Canada’s foreign affairs minister, John Baird, was equally frank at the General Assembly of the United Nations in announcing the creation of the office.

“It is our common duty to uphold the rights of the afflicted, to give voice to the voiceless,” Baird said. “As citizens of the global community, we have a solemn duty to defend the vulnerable, to challenge the aggressor, to protect and promote human rights and human dignity, at home and abroad.”

He went on to defend Israel and condemn its attackers, along with oppressive regimes in Syria, North Korea, Libya, China and Iran. As well, he faulted the United Nations for making a mockery of its own principles.


Push from Evangelicals

The push for the office came from Canada’s evangelical Christian churches. Though they comprise a much smaller slice of the religious pie in Canada than in the U.S. (under 10%), evangelicals are the only Christian group that is growing, and their influence with the Conservative government of Stephen Harper is significant.

Some of the concern about the new Canadian office is that the Conservative government has provided only the vaguest details: It will have a staff of five, an operating budget of $500,000 a year and a total annual budget of $5 million. This has raised questions about where the non-operational funds will go. The American model suggests it will be granted to nonprofit organizations and individuals who are champions of religious freedom.
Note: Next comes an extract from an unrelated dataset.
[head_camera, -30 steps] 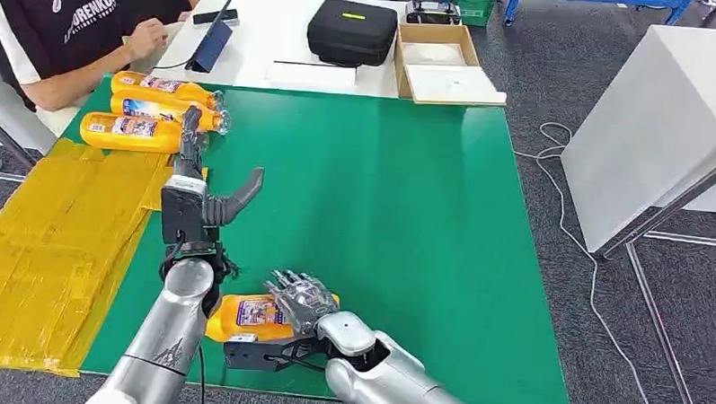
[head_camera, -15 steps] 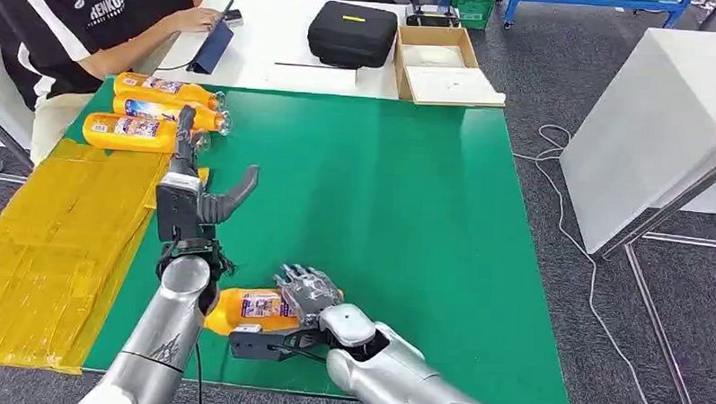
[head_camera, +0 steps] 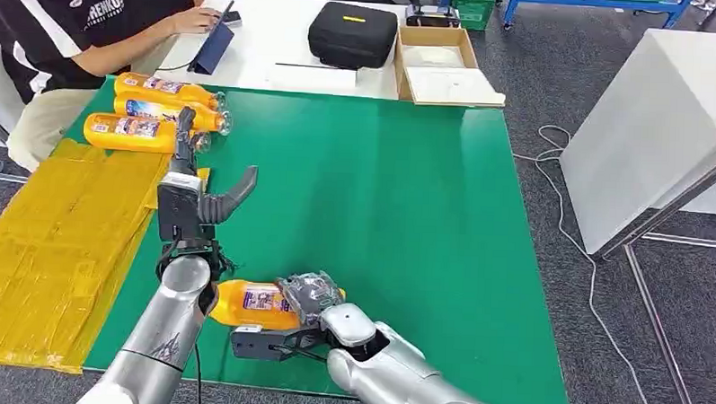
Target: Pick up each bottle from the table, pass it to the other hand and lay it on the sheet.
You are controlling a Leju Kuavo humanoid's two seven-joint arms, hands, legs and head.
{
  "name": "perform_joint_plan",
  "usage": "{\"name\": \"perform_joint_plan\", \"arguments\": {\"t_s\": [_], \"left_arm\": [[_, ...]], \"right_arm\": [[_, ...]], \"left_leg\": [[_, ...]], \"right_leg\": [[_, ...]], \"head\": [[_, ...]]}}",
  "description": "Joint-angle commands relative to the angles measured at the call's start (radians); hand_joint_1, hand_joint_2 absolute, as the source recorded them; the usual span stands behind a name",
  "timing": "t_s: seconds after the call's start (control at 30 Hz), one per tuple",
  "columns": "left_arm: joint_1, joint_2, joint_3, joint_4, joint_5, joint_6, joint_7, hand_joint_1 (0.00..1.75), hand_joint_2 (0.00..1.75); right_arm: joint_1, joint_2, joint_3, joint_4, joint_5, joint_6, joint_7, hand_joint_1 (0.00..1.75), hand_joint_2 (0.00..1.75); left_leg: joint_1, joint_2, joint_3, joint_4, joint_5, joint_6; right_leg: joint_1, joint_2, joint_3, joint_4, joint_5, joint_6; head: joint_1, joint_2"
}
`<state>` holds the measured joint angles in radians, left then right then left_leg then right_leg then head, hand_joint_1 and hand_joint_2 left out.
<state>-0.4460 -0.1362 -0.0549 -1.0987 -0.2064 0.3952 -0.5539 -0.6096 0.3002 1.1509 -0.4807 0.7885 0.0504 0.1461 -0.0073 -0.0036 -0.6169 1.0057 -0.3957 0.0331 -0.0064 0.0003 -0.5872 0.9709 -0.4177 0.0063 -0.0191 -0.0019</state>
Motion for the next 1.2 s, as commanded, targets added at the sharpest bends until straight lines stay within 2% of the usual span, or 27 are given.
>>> {"name": "perform_joint_plan", "arguments": {"t_s": [0.03, 0.1, 0.23, 0.4, 0.53, 0.6, 0.67, 0.8, 0.87, 0.97, 1.13, 1.17, 1.2], "left_arm": [[-0.066, 0.011, 0.001, 0.125, 0.013, -0.005, -0.017, 0.00, 1.75], [-0.065, 0.013, 0.001, 0.128, 0.019, -0.004, -0.025, 0.00, 1.75], [-0.063, 0.015, 0.001, 0.127, 0.023, -0.007, -0.030, 0.00, 1.75], [-0.044, 0.024, 0.026, 0.079, 0.040, -0.015, -0.031, 0.00, 1.75], [-0.040, 0.025, 0.030, 0.069, 0.037, -0.019, -0.025, 0.00, 1.75], [-0.034, 0.025, 0.033, 0.064, 0.033, -0.012, -0.028, 0.00, 1.75], [-0.020, 0.026, 0.044, 0.044, 0.031, -0.012, -0.029, 0.00, 1.75], [0.023, 0.027, 0.070, 0.003, 0.030, -0.011, -0.040, 0.00, 1.75], [0.063, 0.020, 0.089, -0.052, 0.042, 0.004, -0.056, 0.00, 1.75], [0.092, 0.011, 0.095, -0.108, 0.047, 0.007, -0.059, 0.00, 1.75], [0.090, 0.009, 0.094, -0.111, 0.047, 0.008, -0.055, 0.00, 1.75], [0.092, 0.000, 0.101, -0.118, 0.057, 0.013, -0.061, 0.00, 1.75], [0.106, -0.005, 0.097, -0.139, 0.057, 0.009, -0.061, 0.00, 1.75]], "right_arm": [[0.020, -0.031, -0.024, 0.065, -0.033, -0.032, -0.009, 1.73, 1.75], [0.027, -0.045, -0.056, 0.055, -0.052, -0.072, -0.013, 1.73, 1.75], [0.025, -0.048, -0.063, 0.057, -0.053, -0.079, -0.017, 1.73, 1.75], [0.044, -0.101, -0.232, 0.069, -0.124, -0.285, -0.009, 1.75, 1.75], [0.037, -0.111, -0.252, 0.080, -0.119, -0.281, -0.035, 1.75, 1.75], [0.050, -0.131, -0.316, 0.061, -0.131, -0.431, -0.006, 1.75, 1.75], [0.075, -0.168, -0.416, 0.027, -0.164, -0.529, -0.061, 1.75, 1.75], [0.185, -0.216, -0.578, -0.095, -0.127, -0.629, -0.120, 1.75, 1.75], [0.252, -0.222, -0.663, -0.189, -0.045, -0.696, -0.106, 1.75, 1.75], [0.274, -0.222, -0.710, -0.241, -0.003, -0.696, -0.099, 1.75, 1.75], [0.271, -0.218, -0.714, -0.243, 0.006, -0.690, -0.095, 1.75, 1.75], [0.285, -0.202, -0.773, -0.265, 0.028, -0.749, -0.127, 1.75, 1.75], [0.307, -0.194, -0.826, -0.307, 0.019, -0.749, -0.181, 1.75, 1.75]], "left_leg": [[0.000, -0.003, 0.002, -0.001, 0.000, -0.002], [0.000, -0.003, 0.002, -0.001, 0.001, -0.002], [0.000, -0.003, 0.001, -0.001, 0.001, -0.002], [0.000, -0.003, 0.002, -0.002, 0.001, -0.002], [0.000, -0.003, 0.001, -0.001, 0.001, -0.002], [0.000, -0.002, 0.001, -0.001, 0.000, -0.002], [0.000, -0.002, 0.001, -0.001, 0.001, -0.003], [0.000, -0.004, 0.000, -0.001, 0.001, -0.003], [0.000, -0.004, 0.001, -0.002, 0.000, -0.002], [0.000, -0.001, 0.000, -0.001, -0.001, -0.003], [-0.001, -0.002, -0.004, 0.000, 0.000, -0.002], [0.000, -0.003, -0.003, 0.000, 0.000, -0.003], [0.000, -0.002, -0.004, 0.000, 0.000, -0.003]], "right_leg": [[0.000, -0.003, 0.002, -0.001, 0.000, 0.000], [0.000, -0.003, 0.002, -0.001, 0.000, 0.000], [0.000, -0.003, 0.002, -0.001, 0.000, 0.000], [0.000, -0.003, 0.002, -0.002, 0.000, 0.000], [0.000, -0.003, 0.002, -0.001, 0.000, 0.001], [0.000, -0.002, 0.002, -0.001, 0.000, 0.001], [0.000, -0.002, 0.002, -0.002, 0.001, 0.001], [0.000, -0.004, 0.002, -0.002, 0.001, 0.001], [0.000, -0.004, 0.003, -0.002, 0.000, 0.002], [0.000, -0.001, 0.003, -0.002, 0.000, 0.001], [-0.001, -0.003, -0.003, 0.000, 0.000, 0.001], [0.000, -0.003, -0.003, 0.000, 0.000, 0.001], [0.000, -0.002, -0.003, -0.001, 0.001, 0.001]], "head": [[0.000, 0.000], [0.000, 0.000], [0.000, 0.000], [0.000, 0.000], [0.000, 0.000], [0.000, 0.000], [0.000, 0.000], [0.000, 0.000], [0.000, 0.000], [0.000, 0.000], [0.000, 0.000], [0.000, 0.000], [0.000, 0.000]]}}
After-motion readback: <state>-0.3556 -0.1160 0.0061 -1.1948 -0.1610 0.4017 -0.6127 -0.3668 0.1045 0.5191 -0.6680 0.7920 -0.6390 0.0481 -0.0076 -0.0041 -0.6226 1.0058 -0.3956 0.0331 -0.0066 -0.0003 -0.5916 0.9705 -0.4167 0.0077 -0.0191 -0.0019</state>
The Canadian government clearly believes that registering official concerns about violations of religious freedom across the globe will have an impact.  But does the American office actually make a difference? Hertzke says it does, though not in the way intended by the legislation, which requires the U.S. government to impose one of a range of sanctions on countries that seriously oppress religions.  Hertzke contends that this rarely happens. Instead, when a country is already being sanctioned for something else, religious oppression is added as a reason.
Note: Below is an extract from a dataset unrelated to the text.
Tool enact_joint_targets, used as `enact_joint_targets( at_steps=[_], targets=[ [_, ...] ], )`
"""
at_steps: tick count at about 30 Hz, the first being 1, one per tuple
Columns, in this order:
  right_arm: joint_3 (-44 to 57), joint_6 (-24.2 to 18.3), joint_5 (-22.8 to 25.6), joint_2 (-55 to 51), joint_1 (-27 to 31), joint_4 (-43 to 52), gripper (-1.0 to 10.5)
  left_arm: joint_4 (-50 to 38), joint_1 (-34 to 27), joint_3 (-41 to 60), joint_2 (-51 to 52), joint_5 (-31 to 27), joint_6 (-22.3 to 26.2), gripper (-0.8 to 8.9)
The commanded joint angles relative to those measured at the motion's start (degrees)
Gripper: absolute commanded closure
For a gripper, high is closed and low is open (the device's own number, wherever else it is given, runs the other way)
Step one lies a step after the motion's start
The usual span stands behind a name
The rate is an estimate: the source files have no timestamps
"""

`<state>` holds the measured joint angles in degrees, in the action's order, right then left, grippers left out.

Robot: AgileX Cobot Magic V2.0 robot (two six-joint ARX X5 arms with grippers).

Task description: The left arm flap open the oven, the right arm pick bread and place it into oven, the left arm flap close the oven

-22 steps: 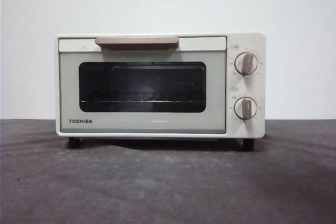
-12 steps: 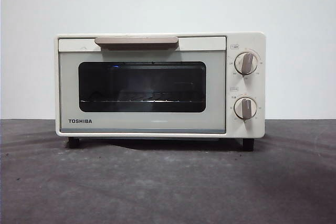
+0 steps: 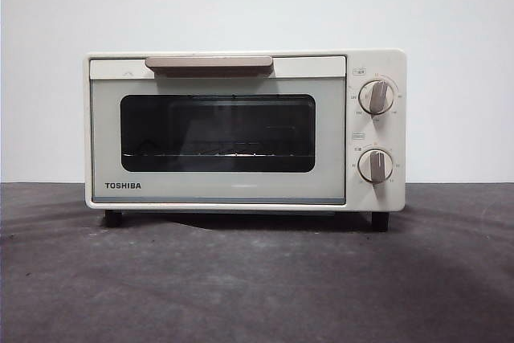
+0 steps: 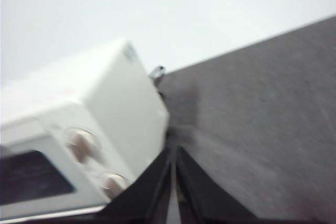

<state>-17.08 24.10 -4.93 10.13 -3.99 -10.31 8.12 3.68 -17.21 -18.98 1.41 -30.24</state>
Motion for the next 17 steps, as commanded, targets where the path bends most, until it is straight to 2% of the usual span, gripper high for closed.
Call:
enact_joint_targets(
  at_steps=[1,9,13,17],
  targets=[
    [-5.3,0.5,-2.5,3.9,-0.6,-2.2,9.3,2.4,0.7,-7.3,-5.1,4.1,0.3,7.96],
    [-21.4,-6.0,-11.9,16.9,-0.8,-16.3,9.3,14.8,2.9,-25.4,-17.4,15.8,8.7,7.97],
    [-29.1,-10.4,-18.5,22.9,-0.8,-24.1,9.3,18.8,4.9,-30.5,-21.8,25.7,14.2,7.97],
    [-34.3,-15.7,-22.9,27.0,-1.2,-29.0,9.3,26.7,8.1,-34.5,-25.0,27.4,21.0,7.97]
  ],
)
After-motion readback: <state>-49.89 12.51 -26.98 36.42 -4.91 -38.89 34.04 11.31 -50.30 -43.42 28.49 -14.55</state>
The U.S. Conference of Catholic Bishops helped create the original International Religious Freedom law in 1998 and supported the December reform bill. Virginia Farris, the USCCB’s foreign policy advisor and a State Department veteran, says USIRF and USCIRF act as a “good cop-bad cop” team to challenge international bad actors through both closed-doors, country-to-country talks and (from USCIRF) strongly-worded condemnations. Both organizations’s reports “do put people on notice that certain behavior will be raised,” she said. USCIRF, because of its independence, has also been able to be proactive in raising concerns about the genocide in the Sudan and in lobbying at the UN. Four bishops have served as commissioners.

What have turned out to be the most powerful tools for both USIRF and USCIRF are their respective annual reports, says Hertzke. USIRF’s report is especially authoritative and influential, because it relies on original research by State Department operatives.

Hertzke also believes that the investigations leading up to the reports have an important impact on State Department staff that might otherwise spend their time on economic affairs: the necessity of compiling data leads them to spend time with minority religious leaders.

Joseph Kung, founder and director of the Cardinal Kung Foundation, dedicated to defending the underground Catholic Church in China, says of USIRF and USCIRF, “They are doing a helluva good job. We need them to tell the world what is going on.”

Kung said that without USIRF and USCIRF nobody would know what was really being done to Christians in China, Pakistan or Saudi Arabia.

Register correspondent Steve Weatherbe writes from Victoria, British Columbia.